• [TO DO]:
When the string "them" is part of a line in the data below, report the whole line.

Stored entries
+++

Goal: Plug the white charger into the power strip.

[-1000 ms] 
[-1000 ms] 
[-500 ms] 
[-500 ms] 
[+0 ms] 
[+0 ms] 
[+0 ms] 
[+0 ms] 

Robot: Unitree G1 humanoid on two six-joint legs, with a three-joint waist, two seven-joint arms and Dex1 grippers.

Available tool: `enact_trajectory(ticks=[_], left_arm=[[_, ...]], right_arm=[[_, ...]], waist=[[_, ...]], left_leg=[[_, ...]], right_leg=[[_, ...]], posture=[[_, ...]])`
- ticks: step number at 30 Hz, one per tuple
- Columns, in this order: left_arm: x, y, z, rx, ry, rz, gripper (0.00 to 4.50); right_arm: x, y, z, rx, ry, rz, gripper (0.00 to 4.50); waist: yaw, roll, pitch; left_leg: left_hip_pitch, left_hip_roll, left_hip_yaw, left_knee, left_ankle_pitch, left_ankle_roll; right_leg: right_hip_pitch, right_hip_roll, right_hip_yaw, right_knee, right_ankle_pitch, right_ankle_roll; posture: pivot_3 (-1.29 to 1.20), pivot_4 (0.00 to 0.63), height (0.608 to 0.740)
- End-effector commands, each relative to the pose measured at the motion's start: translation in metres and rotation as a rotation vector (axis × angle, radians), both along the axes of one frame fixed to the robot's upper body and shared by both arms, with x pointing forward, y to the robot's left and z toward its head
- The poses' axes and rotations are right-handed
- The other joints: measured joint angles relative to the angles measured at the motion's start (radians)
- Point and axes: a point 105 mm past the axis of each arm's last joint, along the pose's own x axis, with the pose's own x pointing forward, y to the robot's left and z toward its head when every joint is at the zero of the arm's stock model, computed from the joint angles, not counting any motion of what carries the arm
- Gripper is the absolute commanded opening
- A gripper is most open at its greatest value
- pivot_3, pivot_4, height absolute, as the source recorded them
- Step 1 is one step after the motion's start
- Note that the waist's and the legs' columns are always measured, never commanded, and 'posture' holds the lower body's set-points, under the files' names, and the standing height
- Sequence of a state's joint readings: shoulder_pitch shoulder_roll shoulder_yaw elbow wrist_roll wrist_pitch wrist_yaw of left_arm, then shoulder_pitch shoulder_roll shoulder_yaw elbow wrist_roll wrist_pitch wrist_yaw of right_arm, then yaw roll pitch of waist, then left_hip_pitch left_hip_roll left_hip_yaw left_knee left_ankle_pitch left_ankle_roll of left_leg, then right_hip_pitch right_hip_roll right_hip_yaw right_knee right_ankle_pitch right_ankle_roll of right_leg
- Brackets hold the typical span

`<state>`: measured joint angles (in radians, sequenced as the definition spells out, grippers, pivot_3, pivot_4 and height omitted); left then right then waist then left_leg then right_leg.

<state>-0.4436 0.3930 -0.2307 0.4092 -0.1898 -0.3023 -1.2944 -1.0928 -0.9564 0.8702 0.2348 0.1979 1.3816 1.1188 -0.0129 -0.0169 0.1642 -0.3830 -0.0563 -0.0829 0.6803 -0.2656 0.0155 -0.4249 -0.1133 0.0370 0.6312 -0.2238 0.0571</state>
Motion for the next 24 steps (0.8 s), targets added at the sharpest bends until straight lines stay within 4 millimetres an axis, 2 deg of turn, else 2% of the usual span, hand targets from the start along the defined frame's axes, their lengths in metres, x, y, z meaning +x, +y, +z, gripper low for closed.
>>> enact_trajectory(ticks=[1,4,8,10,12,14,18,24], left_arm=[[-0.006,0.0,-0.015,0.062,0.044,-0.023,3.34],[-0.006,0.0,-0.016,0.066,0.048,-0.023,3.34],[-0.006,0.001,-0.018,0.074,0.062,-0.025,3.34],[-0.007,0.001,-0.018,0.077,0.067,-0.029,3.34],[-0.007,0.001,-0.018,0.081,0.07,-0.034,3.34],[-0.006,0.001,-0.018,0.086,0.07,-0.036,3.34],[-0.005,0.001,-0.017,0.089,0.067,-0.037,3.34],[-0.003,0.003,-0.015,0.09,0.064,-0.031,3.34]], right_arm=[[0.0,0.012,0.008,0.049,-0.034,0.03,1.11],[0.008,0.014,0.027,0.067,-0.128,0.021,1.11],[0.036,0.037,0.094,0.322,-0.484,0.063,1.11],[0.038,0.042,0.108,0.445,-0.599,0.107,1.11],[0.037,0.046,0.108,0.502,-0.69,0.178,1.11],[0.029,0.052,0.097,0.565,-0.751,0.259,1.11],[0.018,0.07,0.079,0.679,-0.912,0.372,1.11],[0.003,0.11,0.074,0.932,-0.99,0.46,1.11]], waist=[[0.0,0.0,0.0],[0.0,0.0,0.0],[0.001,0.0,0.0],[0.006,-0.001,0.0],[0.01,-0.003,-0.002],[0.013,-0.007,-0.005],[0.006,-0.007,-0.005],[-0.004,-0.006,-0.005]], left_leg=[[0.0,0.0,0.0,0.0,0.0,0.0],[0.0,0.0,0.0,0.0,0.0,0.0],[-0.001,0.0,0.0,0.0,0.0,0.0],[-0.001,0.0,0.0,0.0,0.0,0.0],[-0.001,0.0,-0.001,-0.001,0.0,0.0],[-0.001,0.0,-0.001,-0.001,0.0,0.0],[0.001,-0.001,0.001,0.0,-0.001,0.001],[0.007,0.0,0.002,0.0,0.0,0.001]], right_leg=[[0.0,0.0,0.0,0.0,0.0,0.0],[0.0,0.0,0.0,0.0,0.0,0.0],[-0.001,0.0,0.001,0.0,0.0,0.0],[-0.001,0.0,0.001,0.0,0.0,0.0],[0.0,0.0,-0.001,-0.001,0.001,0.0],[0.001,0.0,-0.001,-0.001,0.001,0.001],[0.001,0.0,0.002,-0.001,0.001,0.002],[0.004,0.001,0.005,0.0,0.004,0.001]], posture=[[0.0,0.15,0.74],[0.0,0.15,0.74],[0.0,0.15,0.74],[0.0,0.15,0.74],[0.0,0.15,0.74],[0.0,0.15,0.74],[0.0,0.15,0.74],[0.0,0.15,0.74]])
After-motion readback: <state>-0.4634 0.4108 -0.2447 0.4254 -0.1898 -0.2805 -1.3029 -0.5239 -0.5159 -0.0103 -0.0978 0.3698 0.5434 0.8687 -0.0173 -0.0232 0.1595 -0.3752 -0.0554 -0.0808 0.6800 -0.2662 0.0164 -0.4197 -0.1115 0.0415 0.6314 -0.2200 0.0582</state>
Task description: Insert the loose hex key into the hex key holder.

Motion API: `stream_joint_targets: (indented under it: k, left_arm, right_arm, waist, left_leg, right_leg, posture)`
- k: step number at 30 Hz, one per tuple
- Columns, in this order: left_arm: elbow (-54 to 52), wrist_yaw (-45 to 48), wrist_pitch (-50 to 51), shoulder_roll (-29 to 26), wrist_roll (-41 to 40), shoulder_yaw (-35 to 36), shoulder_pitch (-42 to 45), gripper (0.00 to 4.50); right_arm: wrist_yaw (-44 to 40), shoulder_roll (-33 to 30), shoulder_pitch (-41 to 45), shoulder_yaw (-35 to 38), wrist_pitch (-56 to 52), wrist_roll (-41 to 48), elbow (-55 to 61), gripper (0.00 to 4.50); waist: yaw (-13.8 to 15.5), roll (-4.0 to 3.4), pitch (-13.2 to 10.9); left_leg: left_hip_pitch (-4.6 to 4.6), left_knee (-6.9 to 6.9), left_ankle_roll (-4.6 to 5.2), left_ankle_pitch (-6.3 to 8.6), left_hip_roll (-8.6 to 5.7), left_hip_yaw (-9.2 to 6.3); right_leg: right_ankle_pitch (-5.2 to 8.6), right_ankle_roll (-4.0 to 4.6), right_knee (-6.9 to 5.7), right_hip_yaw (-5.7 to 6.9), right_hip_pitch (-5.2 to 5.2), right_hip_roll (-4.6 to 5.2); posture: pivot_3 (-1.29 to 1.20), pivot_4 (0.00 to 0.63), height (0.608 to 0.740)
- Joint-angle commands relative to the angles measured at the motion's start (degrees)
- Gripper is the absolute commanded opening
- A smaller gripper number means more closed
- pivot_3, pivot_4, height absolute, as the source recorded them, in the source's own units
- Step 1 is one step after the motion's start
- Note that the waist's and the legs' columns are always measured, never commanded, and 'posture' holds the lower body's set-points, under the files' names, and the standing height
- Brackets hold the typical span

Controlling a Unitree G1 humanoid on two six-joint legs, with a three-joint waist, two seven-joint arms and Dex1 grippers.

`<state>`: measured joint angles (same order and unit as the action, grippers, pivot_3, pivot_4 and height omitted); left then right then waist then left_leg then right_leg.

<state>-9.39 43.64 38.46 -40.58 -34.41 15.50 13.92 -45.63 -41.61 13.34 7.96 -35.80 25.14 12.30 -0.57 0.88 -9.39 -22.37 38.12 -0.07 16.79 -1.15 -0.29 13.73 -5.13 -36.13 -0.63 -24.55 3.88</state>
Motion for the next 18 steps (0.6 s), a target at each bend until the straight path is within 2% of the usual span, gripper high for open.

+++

• [TASK RESULT]:
- pivot_3, pivot_4, height absolute, as the source recorded them
- pivot_3, pivot_4, height absolute, as the source recorded them, in the source's own units

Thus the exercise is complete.